## EXERCISE DESCRIPTION
Skip the pictures, please, and write out exactly the lines from the opening of the data through the line containing "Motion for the".

• • • • • • •

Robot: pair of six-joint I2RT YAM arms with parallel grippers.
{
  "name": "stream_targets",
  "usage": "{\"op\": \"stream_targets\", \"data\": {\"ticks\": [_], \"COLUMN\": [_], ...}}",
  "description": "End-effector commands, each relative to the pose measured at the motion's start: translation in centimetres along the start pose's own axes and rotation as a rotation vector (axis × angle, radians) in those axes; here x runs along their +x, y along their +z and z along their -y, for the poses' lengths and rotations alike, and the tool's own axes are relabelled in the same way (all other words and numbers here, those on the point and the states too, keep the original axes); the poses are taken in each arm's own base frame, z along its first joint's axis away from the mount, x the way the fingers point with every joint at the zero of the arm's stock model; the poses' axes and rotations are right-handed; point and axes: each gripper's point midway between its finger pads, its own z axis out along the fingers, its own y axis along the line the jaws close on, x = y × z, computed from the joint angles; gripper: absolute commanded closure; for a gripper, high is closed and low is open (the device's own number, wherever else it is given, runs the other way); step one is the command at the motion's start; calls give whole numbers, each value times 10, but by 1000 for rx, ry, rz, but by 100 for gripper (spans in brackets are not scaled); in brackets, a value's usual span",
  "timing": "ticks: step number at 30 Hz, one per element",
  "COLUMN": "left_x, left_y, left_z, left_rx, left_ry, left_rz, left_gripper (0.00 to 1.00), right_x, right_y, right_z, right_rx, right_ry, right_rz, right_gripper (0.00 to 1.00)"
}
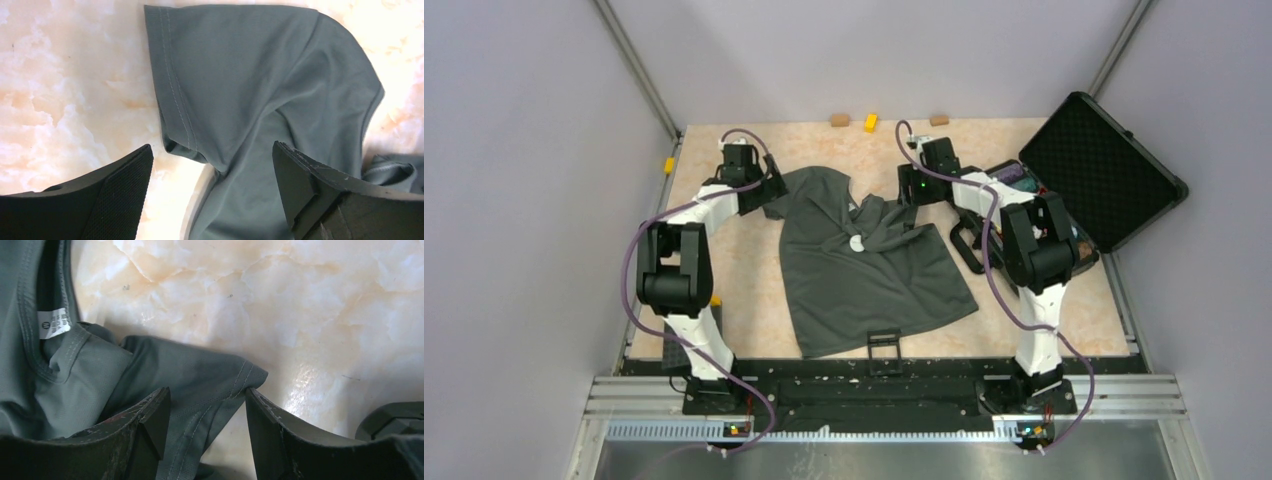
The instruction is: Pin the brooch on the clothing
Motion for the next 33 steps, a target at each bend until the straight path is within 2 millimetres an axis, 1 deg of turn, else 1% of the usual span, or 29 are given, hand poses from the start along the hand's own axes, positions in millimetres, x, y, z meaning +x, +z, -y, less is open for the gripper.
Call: {"op": "stream_targets", "data": {"ticks": [1,2,4,5,8,9,10,11,12,13,14,16,21,23,26,32,33], "left_x": [-15,-14,-13,-12,-5,-3,-1,1,2,1,0,-2,-6,-14,-16,-21,-21], "left_y": [14,17,22,24,31,32,34,35,35,36,36,37,30,26,20,5,2], "left_z": [0,1,0,-1,-5,-6,-8,-10,-11,-14,-17,-24,-25,-37,-47,-70,-74], "left_rx": [-19,-15,-21,-24,-38,-42,-47,-50,-53,-58,-64,-71,-24,-27,-22,-43,-45], "left_ry": [-29,-29,-32,-32,-32,-31,-31,-32,-38,-45,-54,-70,-105,-138,-166,-212,-221], "left_rz": [57,49,35,29,7,-1,-9,-13,-15,-12,-10,-9,-2,15,23,57,64], "left_gripper": [11,15,27,31,34,38,48,66,86,97,100,100,100,100,100,100,100], "right_x": [-19,-18,-15,-13,-9,-8,-7,-6,-6,-5,-7,-10,-28,-36,-49,-70,-73], "right_y": [5,6,8,8,10,12,13,14,14,13,11,4,-9,-13,-17,-26,-29], "right_z": [-4,-4,-3,-2,-2,-1,-1,-2,-4,-6,-5,-2,18,24,41,82,92], "right_rx": [13,14,17,19,23,22,20,9,-13,-35,-49,-66,-13,15,83,203,236], "right_ry": [8,9,14,16,18,20,22,24,27,38,54,84,98,91,81,101,111], "right_rz": [34,29,22,19,15,13,10,7,10,14,28,56,110,127,155,200,210], "right_gripper": [44,44,44,44,45,47,52,60,70,79,88,100,100,100,100,100,100]}}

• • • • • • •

## RESPONSE BELOW
Robot: pair of six-joint I2RT YAM arms with parallel grippers.
{
  "name": "stream_targets",
  "usage": "{\"op\": \"stream_targets\", \"data\": {\"ticks\": [_], \"COLUMN\": [_], ...}}",
  "description": "End-effector commands, each relative to the pose measured at the motion's start: translation in centimetres along the start pose's own axes and rotation as a rotation vector (axis × angle, radians) in those axes; here x runs along their +x, y along their +z and z along their -y, for the poses' lengths and rotations alike, and the tool's own axes are relabelled in the same way (all other words and numbers here, those on the point and the states too, keep the original axes); the poses are taken in each arm's own base frame, z along its first joint's axis away from the mount, x the way the fingers point with every joint at the zero of the arm's stock model; the poses' axes and rotations are right-handed; point and axes: each gripper's point midway between its finger pads, its own z axis out along the fingers, its own y axis along the line the jaws close on, x = y × z, computed from the joint angles; gripper: absolute commanded closure; for a gripper, high is closed and low is open (the device's own number, wherever else it is given, runs the other way); step one is the command at the motion's start; calls give whole numbers, each value times 10, but by 1000 for rx, ry, rz, but by 100 for gripper (spans in brackets are not scaled); in brackets, a value's usual span",
  "timing": "ticks: step number at 30 Hz, one per element",
  "COLUMN": "left_x, left_y, left_z, left_rx, left_ry, left_rz, left_gripper (0.00 to 1.00), right_x, right_y, right_z, right_rx, right_ry, right_rz, right_gripper (0.00 to 1.00)"
}
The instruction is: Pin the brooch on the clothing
Motion for the next 33 steps, a target at each bend until the straight path is within 2 millimetres an axis, 1 deg of turn, else 1% of the usual span, or 29 are given, hand poses from the start along the hand's own axes, positions in millimetres, x, y, z meaning +x, +z, -y, less is open for the gripper.

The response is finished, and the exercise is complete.